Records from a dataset
::::::::::
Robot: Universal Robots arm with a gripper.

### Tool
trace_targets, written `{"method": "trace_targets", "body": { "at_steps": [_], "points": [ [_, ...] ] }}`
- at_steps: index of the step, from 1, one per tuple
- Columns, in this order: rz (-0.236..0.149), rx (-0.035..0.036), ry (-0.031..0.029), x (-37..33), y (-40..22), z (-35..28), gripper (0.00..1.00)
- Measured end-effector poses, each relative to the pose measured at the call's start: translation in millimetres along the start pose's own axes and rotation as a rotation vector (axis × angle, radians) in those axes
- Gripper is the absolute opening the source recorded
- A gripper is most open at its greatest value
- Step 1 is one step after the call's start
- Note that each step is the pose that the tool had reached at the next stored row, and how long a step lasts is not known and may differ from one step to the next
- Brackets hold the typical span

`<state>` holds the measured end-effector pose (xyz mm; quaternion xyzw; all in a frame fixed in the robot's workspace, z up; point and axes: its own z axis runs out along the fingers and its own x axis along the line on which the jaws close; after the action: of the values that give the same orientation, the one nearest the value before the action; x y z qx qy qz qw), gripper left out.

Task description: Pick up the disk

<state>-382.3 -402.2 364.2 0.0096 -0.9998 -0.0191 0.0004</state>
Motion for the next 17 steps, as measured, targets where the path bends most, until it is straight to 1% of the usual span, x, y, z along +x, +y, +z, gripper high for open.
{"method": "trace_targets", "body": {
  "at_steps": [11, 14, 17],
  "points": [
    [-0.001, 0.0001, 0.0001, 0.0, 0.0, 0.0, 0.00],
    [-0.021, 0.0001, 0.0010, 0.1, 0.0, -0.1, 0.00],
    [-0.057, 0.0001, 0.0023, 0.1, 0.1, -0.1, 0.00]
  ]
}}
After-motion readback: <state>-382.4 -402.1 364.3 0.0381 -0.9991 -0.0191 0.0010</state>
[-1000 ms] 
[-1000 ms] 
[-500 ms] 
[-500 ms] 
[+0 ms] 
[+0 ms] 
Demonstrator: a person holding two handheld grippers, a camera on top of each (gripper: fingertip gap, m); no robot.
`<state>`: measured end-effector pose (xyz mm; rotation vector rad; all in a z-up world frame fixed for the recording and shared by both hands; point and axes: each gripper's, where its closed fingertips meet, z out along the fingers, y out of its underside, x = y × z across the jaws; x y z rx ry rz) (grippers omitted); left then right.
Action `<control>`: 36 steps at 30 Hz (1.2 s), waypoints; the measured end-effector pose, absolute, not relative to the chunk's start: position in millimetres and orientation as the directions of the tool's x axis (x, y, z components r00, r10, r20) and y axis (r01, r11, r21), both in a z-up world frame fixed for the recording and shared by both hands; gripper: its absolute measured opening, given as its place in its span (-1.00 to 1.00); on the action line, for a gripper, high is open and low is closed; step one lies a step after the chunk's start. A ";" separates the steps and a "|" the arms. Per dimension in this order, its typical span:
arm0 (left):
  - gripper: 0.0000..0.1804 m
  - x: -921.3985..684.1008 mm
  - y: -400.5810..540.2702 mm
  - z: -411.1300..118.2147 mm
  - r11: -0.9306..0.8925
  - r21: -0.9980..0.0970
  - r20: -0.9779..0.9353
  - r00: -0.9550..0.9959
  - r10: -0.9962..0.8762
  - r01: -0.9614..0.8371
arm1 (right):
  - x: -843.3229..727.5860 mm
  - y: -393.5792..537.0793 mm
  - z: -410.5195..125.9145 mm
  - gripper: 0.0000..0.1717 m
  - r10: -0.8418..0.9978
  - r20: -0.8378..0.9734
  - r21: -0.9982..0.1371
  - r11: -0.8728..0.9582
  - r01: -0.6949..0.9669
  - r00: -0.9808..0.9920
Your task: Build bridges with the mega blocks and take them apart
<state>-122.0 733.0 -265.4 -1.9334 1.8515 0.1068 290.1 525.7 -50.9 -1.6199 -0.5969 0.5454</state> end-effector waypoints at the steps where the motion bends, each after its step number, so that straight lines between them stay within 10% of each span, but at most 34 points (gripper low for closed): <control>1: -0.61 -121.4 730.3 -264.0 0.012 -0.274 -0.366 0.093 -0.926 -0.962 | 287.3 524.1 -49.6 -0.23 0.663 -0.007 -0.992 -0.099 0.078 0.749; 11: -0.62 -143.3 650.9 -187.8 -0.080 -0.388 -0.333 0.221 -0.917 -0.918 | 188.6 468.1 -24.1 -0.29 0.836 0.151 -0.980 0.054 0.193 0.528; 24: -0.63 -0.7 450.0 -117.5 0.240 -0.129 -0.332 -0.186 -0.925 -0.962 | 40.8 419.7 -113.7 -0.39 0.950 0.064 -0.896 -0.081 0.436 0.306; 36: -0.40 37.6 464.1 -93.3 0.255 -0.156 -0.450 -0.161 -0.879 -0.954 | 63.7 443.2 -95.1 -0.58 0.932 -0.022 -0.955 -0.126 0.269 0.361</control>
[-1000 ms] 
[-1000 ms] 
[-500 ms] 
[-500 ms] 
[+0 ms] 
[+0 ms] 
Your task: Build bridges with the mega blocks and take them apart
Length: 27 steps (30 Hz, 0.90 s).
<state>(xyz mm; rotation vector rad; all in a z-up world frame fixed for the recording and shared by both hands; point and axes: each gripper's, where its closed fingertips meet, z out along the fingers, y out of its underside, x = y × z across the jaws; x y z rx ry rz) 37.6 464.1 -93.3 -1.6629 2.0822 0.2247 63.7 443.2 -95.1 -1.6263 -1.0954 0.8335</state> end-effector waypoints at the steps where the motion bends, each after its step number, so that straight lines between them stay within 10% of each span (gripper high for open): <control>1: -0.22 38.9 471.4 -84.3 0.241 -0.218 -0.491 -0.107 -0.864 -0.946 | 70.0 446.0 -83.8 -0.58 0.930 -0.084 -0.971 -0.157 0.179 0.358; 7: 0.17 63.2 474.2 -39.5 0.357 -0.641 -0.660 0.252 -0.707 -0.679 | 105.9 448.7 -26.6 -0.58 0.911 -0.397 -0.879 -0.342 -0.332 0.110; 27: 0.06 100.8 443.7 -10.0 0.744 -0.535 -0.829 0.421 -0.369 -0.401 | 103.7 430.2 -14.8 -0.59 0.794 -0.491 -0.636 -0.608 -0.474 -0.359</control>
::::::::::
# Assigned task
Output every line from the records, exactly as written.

# Solution to this task
Robot: Universal Robots arm with a gripper.

### Tool
trace_targets, written `{"method": "trace_targets", "body": { "at_steps": [_], "points": [ [_, ...] ] }}`
- at_steps: index of the step, from 1, one per tuple
- Columns, in this order: rz (-0.236..0.149), rx (-0.035..0.036), ry (-0.031..0.029), x (-37..33), y (-40..22), z (-35..28), gripper (0.00..1.00)
- Measured end-effector poses, each relative to the pose measured at the call's start: translation in millimetres along the start pose's own axes and rotation as a rotation vector (axis × angle, radians) in those axes
- Gripper is the absolute opening the source recorded
- A gripper is most open at its greatest value
- Step 1 is one step after the call's start
- Note that each step is the pose that the tool had reached at the next stored row, and how long a step lasts is not known and may differ from one step to the next
- Brackets hold the typical span

`<state>` holds the measured end-effector pose (xyz mm; quaternion xyzw; all in a frame fixed in the robot's workspace, z up; point and axes: its own z axis runs out along the fingers and its own x axis along the line on which the jaws close; after the action: of the values that give the same orientation, the one nearest the value before the action; x y z qx qy qz qw), gripper left out.

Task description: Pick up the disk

<state>-382.3 -402.2 364.2 0.0096 -0.9998 -0.0191 0.0004</state>
Motion for the next 17 steps, as measured, targets where the path bends most, until it is straight to 1% of the usual span, x, y, z along +x, +y, +z, gripper high for open.
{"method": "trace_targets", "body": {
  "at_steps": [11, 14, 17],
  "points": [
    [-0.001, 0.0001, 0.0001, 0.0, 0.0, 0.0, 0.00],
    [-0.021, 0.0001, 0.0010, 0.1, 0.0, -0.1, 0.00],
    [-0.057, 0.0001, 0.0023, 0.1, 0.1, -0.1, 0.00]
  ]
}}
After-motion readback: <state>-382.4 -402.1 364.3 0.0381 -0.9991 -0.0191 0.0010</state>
[-1000 ms] 
[-1000 ms] 
[-500 ms] 
[-500 ms] 
[+0 ms] 
[+0 ms] 
Demonstrator: a person holding two handheld grippers, a camera on top of each (gripper: fingertip gap, m); no robot.
`<state>`: measured end-effector pose (xyz mm; rotation vector rad; all in a z-up world frame fixed for the recording and shared by both hands; point and axes: each gripper's, where its closed fingertips meet, z out along the fingers, y out of its underside, x = y × z across the jaws; x y z rx ry rz) (grippers omitted); left then right.
Action `<control>`: 36 steps at 30 Hz (1.2 s), waypoints; the measured end-effector pose, absolute, not relative to the chunk's start: position in millimetres and orientation as the directions of the tool's x axis (x, y, z components r00, r10, r20) and y axis (r01, r11, r21), both in a z-up world frame fixed for the recording and shared by both hands; gripper: its absolute measured opening, given as its place in its span (-1.00 to 1.00); on the action line, for a gripper, high is open and low is closed; step one lies a step after the chunk's start. A ";" separates the steps and a "|" the arms. Per dimension in this order, its typical span:
arm0 (left):
  - gripper: 0.0000..0.1804 m
  - x: -921.3985..684.1008 mm
  - y: -400.5810..540.2702 mm
  - z: -411.1300..118.2147 mm
  - r11: -0.9306..0.8925
  - r21: -0.9980..0.0970
  - r20: -0.9779..0.9353
  - r00: -0.9550..0.9959
  - r10: -0.9962..0.8762
  - r01: -0.9614..0.8371
arm1 (right):
  - x: -843.3229..727.5860 mm
  - y: -393.5792..537.0793 mm
  - z: -410.5195..125.9145 mm
  - gripper: 0.0000..0.1717 m
  - r10: -0.8418..0.9978
  - r20: -0.8378..0.9734
  - r21: -0.9982..0.1371
  - r11: -0.8728..0.9582
  - r01: -0.6949..0.9669
  - r00: -0.9808..0.9920
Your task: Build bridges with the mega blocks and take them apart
<state>-122.0 733.0 -265.4 -1.9334 1.8515 0.1068 290.1 525.7 -50.9 -1.6199 -0.5969 0.5454</state> end-effector waypoints at the steps where the motion bends, each after its step number, so that straight lines between them stay within 10% of each span, but at most 34 points (gripper low for closed): <control>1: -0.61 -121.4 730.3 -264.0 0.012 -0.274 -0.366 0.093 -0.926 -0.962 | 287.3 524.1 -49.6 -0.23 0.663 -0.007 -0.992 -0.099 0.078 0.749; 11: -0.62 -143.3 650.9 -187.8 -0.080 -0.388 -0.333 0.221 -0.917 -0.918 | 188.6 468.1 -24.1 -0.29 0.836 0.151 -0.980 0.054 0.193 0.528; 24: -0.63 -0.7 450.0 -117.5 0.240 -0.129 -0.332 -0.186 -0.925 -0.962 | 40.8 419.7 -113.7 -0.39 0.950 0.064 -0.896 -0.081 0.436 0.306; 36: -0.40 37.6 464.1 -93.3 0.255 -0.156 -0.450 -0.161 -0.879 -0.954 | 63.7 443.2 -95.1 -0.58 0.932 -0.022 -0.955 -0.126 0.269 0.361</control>
[-1000 ms] 
[-1000 ms] 
[-500 ms] 
[-500 ms] 
[+0 ms] 
[+0 ms] 
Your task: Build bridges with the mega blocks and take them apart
Length: 27 steps (30 Hz, 0.90 s).
<state>(xyz mm; rotation vector rad; all in a z-up world frame fixed for the recording and shared by both hands; point and axes: each gripper's, where its closed fingertips meet, z out along the fingers, y out of its underside, x = y × z across the jaws; x y z rx ry rz) 37.6 464.1 -93.3 -1.6629 2.0822 0.2247 63.7 443.2 -95.1 -1.6263 -1.0954 0.8335</state> end-effector waypoints at the steps where the motion bends, each after its step number, so that straight lines between them stay within 10% of each span (gripper high for open): <control>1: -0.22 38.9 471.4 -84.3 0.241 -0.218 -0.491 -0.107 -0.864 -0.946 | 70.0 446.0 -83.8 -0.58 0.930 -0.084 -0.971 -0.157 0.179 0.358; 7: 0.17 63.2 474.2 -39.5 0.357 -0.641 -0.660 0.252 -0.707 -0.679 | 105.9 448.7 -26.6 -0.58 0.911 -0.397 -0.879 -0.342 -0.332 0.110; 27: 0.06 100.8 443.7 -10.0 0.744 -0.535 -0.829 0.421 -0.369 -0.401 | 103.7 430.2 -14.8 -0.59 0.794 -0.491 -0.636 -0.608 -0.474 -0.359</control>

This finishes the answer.